Autophagy controls resource allocation and protein storage accumulation in Arabidopsis seed

Authors

Julien Di Berardino, Anne Marmagne, Adeline Berger, Kohki Yoshimoto, Gwendal Cueff, Fabien Chardon, Céline Masclaux-Daubresse, Michèle Reisdorf-Cren

Link to the original article

Year of publication

2018

Journal

Autophagy

Abstract

In plant, autophagy is essential for nutrient recycling and plays a fundamental role in nitrogen remobilization from senescing leaves to seeds. During seed maturation, storage proteins (12S globulins and 2S albumins) accumulates in specific vacuoles (PSV for Protein Storage Vacuole) and will represent a nitrogen source for the plantlet during germination. In this study, we show that autophagy controls resource allocations from fruit to seed, embryo development and protein storage accumulation in Arabidopsis. It is the first study showing autophagosomes in Arabidopsis embryo. Seeds of atg5 mutant exhibit a high abortion rate (Figure 1), probably due to a nutriment defect, an accelerated browning of the tegument and an early and differential accumulation of high weight proteins (> 37 kDa) compared to wild type seeds.

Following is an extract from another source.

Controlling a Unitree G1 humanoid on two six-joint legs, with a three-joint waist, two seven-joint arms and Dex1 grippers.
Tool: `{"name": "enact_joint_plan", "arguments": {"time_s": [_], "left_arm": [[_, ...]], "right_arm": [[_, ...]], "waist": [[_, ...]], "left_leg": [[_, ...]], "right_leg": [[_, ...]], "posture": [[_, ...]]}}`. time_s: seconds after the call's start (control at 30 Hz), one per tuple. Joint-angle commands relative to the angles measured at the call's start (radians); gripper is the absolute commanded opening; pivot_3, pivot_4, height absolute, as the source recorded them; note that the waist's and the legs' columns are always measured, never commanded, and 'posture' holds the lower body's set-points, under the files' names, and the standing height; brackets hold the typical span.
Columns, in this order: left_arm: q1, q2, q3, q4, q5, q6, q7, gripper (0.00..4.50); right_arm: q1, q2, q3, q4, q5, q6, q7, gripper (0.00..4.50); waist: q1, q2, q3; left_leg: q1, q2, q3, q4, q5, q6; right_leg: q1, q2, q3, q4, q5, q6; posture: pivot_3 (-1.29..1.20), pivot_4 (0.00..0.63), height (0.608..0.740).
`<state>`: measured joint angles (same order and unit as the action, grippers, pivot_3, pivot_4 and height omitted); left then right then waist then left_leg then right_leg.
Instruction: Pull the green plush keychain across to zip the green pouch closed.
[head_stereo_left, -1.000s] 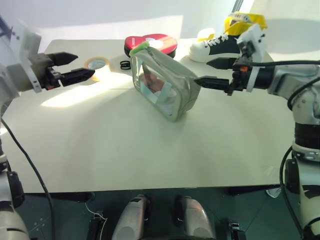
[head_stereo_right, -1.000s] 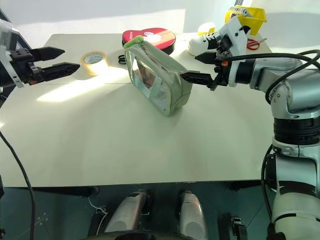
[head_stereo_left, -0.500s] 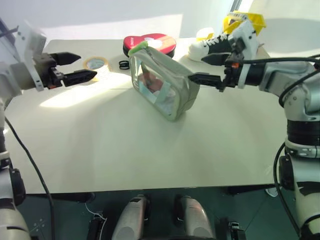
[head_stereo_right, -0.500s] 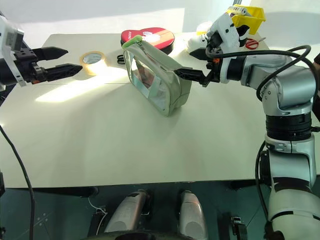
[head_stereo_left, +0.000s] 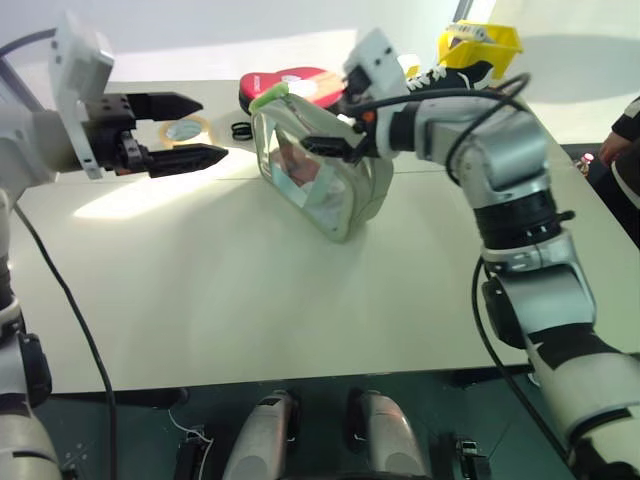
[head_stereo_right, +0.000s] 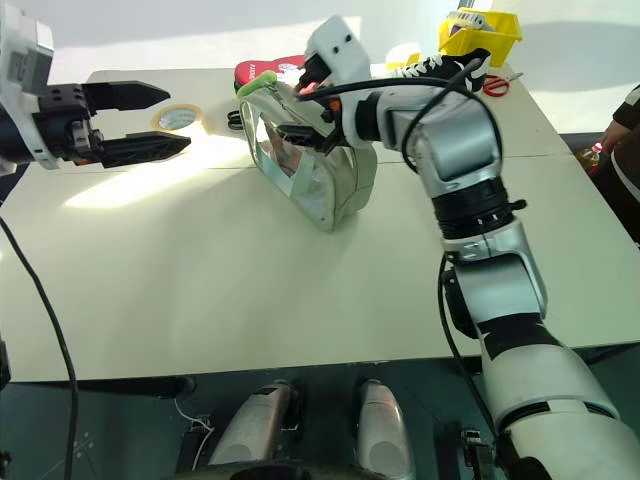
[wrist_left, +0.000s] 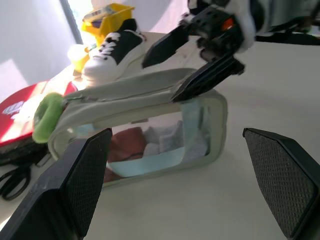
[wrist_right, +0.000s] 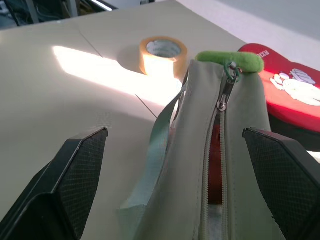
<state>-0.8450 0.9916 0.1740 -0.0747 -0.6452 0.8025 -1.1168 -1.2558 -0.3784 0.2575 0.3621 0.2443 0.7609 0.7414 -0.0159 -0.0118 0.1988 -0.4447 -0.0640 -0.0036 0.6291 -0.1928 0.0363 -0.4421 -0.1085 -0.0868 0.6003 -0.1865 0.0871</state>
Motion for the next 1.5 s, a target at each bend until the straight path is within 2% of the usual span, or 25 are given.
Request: {"name": "enact_joint_plan", "arguments": {"time_s": [0.03, 0.17, 0.27, 0.4, 0.43, 0.5, 0.57, 0.67, 0.87, 0.97, 1.27, 1.5], "left_arm": [[0.001, 0.018, 0.017, -0.011, 0.013, -0.032, 0.002, 4.47], [0.014, 0.014, 0.020, -0.015, 0.018, -0.039, 0.014, 4.47], [0.024, 0.017, 0.029, -0.012, 0.020, -0.042, 0.021, 4.50], [0.014, 0.017, 0.029, 0.001, 0.028, -0.051, 0.028, 4.50], [0.012, 0.016, 0.030, 0.004, 0.030, -0.053, 0.030, 4.50], [0.011, 0.016, 0.030, 0.010, 0.034, -0.059, 0.035, 4.50], [0.012, 0.016, 0.029, 0.017, 0.036, -0.065, 0.039, 4.50], [0.013, 0.021, 0.028, 0.026, 0.041, -0.072, 0.040, 4.50], [0.027, 0.036, 0.047, 0.017, 0.035, -0.060, 0.043, 4.50], [0.043, 0.035, 0.054, 0.004, 0.031, -0.055, 0.051, 4.50], [0.031, 0.020, 0.041, 0.005, 0.020, -0.050, 0.069, 4.50], [0.029, 0.015, 0.033, -0.004, 0.013, -0.045, 0.072, 4.50]], "right_arm": [[-0.033, 0.024, 0.039, 0.105, -0.084, -0.136, 0.024, 4.50], [-0.041, 0.047, 0.053, 0.201, -0.137, -0.224, 0.054, 4.50], [-0.045, 0.058, 0.050, 0.206, -0.147, -0.244, 0.095, 3.68], [-0.045, 0.057, 0.050, 0.215, -0.177, -0.301, 0.134, 1.66], [-0.046, 0.056, 0.048, 0.216, -0.183, -0.313, 0.145, 1.02], [-0.049, 0.047, 0.051, 0.219, -0.202, -0.398, 0.177, 0.09], [-0.055, 0.026, 0.068, 0.229, -0.241, -0.563, 0.221, 0.03], [-0.079, -0.036, 0.111, 0.305, -0.331, -0.939, 0.265, 0.03], [-0.089, -0.082, 0.084, 0.450, -0.299, -1.219, 0.448, 0.03], [-0.065, -0.089, 0.081, 0.492, -0.300, -1.284, 0.492, 0.03], [-0.072, -0.024, -0.034, 0.532, -0.144, -1.352, 0.645, 0.03], [-0.050, 0.024, -0.026, 0.547, -0.206, -1.372, 0.588, 0.03]], "waist": [[0.000, 0.000, 0.000], [0.000, 0.000, 0.000], [-0.002, 0.000, 0.000], [-0.001, 0.000, 0.000], [0.000, 0.000, 0.000], [-0.001, 0.000, 0.000], [-0.001, 0.000, 0.000], [-0.001, 0.000, 0.000], [-0.002, 0.000, 0.001], [-0.004, 0.000, 0.001], [-0.004, 0.000, 0.001], [0.000, 0.000, 0.001]], "left_leg": [[0.000, 0.000, 0.000, 0.000, 0.000, 0.000], [0.001, 0.000, 0.000, 0.000, 0.001, -0.001], [0.001, 0.001, 0.000, 0.000, 0.001, -0.002], [0.001, 0.003, 0.000, 0.000, 0.003, -0.004], [0.002, 0.004, 0.000, 0.000, 0.003, -0.004], [0.002, 0.004, 0.000, 0.000, 0.003, -0.005], [0.002, 0.004, 0.000, 0.000, 0.003, -0.005], [0.001, 0.003, 0.000, 0.000, 0.003, -0.005], [0.002, 0.004, 0.000, 0.000, 0.003, -0.005], [0.002, 0.004, 0.000, 0.000, 0.004, -0.006], [0.003, 0.004, 0.000, 0.001, 0.004, -0.007], [0.003, 0.004, 0.000, 0.001, 0.005, -0.008]], "right_leg": [[0.000, 0.000, 0.000, 0.001, 0.000, 0.000], [0.000, 0.002, 0.001, 0.002, 0.000, 0.000], [0.000, 0.003, 0.002, 0.002, 0.000, 0.000], [-0.001, 0.005, 0.003, 0.004, 0.000, -0.001], [-0.001, 0.005, 0.002, 0.004, 0.000, -0.001], [-0.001, 0.006, 0.002, 0.005, 0.000, -0.001], [-0.002, 0.006, 0.002, 0.005, 0.000, -0.001], [-0.002, 0.006, 0.003, 0.005, 0.000, -0.001], [-0.002, 0.006, 0.003, 0.005, 0.000, -0.001], [-0.001, 0.006, 0.003, 0.006, 0.000, -0.001], [-0.002, 0.006, 0.004, 0.010, 0.000, -0.002], [-0.003, 0.006, 0.005, 0.011, 0.000, -0.002]], "posture": [[0.00, 0.150, 0.740], [0.00, 0.150, 0.740], [0.00, 0.150, 0.740], [0.00, 0.150, 0.740], [0.00, 0.150, 0.740], [0.00, 0.150, 0.740], [0.00, 0.150, 0.740], [0.00, 0.150, 0.740], [0.00, 0.150, 0.740], [0.00, 0.150, 0.740], [0.00, 0.150, 0.740], [0.00, 0.150, 0.740]]}}
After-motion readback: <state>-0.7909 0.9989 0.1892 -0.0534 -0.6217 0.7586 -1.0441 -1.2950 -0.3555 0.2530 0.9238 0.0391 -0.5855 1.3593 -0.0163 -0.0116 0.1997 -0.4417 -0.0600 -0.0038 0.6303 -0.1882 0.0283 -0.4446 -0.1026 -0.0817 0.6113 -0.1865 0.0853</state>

In addition, storage protein content (12S and 2S) was 63% reduced in atg5 seeds, in comparison to wild type. These results indicate that autophagy would not simply be a degradation process but would play un role in precursor maturation of the storage proteins, either directly via the transport in autophagosome of specific proteases (VPE for Vacuolar Processing Enzymes) responsible for precursor maturation, either indirectly by controlling the rate of oxidized protein that could affect the maturation or the transport of these precursors in the protein storage vacuole (PSV).